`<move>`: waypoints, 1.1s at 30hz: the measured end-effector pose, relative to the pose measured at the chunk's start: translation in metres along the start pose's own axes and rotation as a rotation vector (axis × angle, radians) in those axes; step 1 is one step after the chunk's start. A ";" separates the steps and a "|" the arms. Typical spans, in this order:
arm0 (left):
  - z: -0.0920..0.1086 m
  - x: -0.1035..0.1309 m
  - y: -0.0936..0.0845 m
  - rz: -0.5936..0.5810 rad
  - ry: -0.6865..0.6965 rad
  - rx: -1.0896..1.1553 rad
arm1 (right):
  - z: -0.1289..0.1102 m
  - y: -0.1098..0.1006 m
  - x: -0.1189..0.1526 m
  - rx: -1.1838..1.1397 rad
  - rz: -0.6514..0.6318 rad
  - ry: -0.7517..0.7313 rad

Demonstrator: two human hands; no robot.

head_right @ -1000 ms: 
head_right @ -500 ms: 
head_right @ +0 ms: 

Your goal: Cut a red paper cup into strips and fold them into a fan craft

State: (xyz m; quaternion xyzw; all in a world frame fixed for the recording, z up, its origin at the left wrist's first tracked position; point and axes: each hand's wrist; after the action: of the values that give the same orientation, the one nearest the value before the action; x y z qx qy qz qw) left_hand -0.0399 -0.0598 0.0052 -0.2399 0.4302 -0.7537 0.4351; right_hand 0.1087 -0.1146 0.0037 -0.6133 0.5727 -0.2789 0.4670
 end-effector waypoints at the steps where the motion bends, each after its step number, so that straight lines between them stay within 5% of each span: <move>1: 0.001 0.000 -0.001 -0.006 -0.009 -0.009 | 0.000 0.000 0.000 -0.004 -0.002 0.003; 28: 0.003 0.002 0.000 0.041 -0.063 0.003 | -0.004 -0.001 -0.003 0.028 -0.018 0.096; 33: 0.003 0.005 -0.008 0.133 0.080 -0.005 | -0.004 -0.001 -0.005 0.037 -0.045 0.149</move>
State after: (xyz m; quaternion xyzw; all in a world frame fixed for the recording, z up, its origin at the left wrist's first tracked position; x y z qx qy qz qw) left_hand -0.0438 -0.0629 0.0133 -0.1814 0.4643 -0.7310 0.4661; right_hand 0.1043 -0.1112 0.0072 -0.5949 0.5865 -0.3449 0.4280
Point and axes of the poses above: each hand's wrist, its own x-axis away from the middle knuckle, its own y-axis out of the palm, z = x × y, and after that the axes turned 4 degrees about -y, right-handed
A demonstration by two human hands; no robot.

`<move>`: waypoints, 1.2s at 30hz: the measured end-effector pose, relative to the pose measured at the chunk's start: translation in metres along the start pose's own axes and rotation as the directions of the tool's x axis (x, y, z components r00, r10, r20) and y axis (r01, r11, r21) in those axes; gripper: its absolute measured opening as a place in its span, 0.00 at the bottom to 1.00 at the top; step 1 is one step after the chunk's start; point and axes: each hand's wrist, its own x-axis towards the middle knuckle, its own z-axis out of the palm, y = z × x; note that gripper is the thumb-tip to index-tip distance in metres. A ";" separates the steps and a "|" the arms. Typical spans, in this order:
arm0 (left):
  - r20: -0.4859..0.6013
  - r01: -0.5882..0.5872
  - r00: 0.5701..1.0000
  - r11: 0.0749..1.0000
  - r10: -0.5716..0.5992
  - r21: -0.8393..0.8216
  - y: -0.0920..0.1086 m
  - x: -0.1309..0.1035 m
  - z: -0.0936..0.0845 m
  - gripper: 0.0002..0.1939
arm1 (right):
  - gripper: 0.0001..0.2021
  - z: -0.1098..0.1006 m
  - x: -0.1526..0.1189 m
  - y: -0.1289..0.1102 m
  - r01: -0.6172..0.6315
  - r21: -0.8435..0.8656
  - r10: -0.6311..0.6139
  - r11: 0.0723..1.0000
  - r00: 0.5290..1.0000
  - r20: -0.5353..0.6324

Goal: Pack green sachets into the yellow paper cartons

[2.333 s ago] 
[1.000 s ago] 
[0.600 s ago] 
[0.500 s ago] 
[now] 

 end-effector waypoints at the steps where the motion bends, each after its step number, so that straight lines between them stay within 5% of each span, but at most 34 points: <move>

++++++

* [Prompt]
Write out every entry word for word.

* [The completed task]
`<move>`: waypoints, 1.1s at 30hz: the measured end-effector pose, relative to the pose measured at the chunk's start: translation in metres along the start pose's own axes and rotation as a rotation vector (axis × angle, radians) in those axes; step 1 is one step after the chunk's start. A ";" separates the steps and a "|" the arms. Typical spans, in this order:
arm0 (left):
  - z: -0.0920..0.1086 m
  - x: -0.1035..0.1309 m
  - y: -0.0936..0.0845 m
  - rz: -0.5936..0.5810 rad
  - ry: -0.6865..0.6965 rad
  - rx: -1.0896..1.1553 rad
arm1 (right):
  - z: -0.1289..0.1102 m
  - y: -0.1098..0.1006 m
  - x: -0.1189..0.1526 m
  - rx: -1.1838..1.1397 rad
  - rz: -0.6514..0.6318 rad
  - ry: -0.7517..0.7313 rad

Demonstrator: two human hands; no robot.

head_right @ -1000 ms: 
head_right @ -500 ms: 
head_right @ +0 ms: 

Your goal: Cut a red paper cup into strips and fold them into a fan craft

State: (xyz m; quaternion xyzw; all in a world frame fixed for the recording, z up, its origin at the left wrist's first tracked position; point and axes: each hand's wrist; after the action: of the values that give the same orientation, the one nearest the value before the action; x y z qx qy qz qw) left_hand -0.0399 -0.0598 0.0052 -0.2399 0.4302 -0.7537 0.4351; right_hand 0.1087 -0.1146 0.0037 -0.6133 0.5727 -0.2789 0.4670
 end-effector waypoints at the steps where the motion bends, each after its step number, so that straight lines between them stay within 5% of each span: <move>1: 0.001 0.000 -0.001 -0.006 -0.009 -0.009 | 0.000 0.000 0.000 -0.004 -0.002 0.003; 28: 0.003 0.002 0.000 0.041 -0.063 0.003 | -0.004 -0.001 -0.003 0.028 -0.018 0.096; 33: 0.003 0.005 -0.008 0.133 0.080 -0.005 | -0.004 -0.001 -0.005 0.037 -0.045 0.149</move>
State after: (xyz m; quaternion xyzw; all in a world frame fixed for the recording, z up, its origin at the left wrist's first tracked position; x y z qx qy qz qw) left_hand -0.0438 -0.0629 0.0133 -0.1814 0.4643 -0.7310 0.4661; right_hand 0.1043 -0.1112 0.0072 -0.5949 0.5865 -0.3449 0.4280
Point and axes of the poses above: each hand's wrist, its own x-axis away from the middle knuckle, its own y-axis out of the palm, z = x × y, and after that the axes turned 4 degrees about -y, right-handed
A demonstration by two human hands; no robot.

`<move>`: waypoints, 1.2s at 30hz: the measured end-effector pose, relative to the pose measured at the chunk's start: translation in metres along the start pose's own axes and rotation as the directions of the tool's x axis (x, y, z components r00, r10, r20) and y axis (r01, r11, r21) in those axes; gripper: its absolute measured opening as a place in its span, 0.00 at the bottom to 1.00 at the top; step 1 is one step after the chunk's start; point and axes: each hand's wrist, its own x-axis towards the middle knuckle, its own z-axis out of the palm, y = z × x; note that gripper is the thumb-tip to index-tip distance in metres. A ";" separates the steps and a "|" the arms. Typical spans, in this order:
arm0 (left):
  - r20: -0.4859..0.6013
  - r01: -0.5882..0.5872
  - r00: 0.5701..1.0000
  - r11: 0.0749..1.0000
  - r10: -0.5716..0.5992
  - r21: -0.8393..0.8216
  - y: -0.0920..0.1086 m
  - x: -0.1309..0.1035 m
  - z: -0.0936..0.0845 m
  - gripper: 0.0002..0.1939
arm1 (right):
  - gripper: 0.0001..0.2021
  - z: -0.1098..0.1006 m
  - x: -0.1526..0.1189 m
  - y: -0.1289..0.1102 m
  - r01: -0.6172..0.6315
  - r21: -0.8435..0.8656
  - r10: -0.6311..0.6139
  - r11: 0.0723..1.0000
  - r00: 0.5290..1.0000
  - r20: -0.5353..0.6324

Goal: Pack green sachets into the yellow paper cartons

[2.333 s ago] 
[1.000 s ago] 
[0.600 s ago] 
[0.500 s ago] 
[now] 

 end-effector waypoints at the steps where the motion bends, each after its step number, so that straight lines between them stay within 5% of each span, but at most 34 points: <move>

This exercise has no more to it.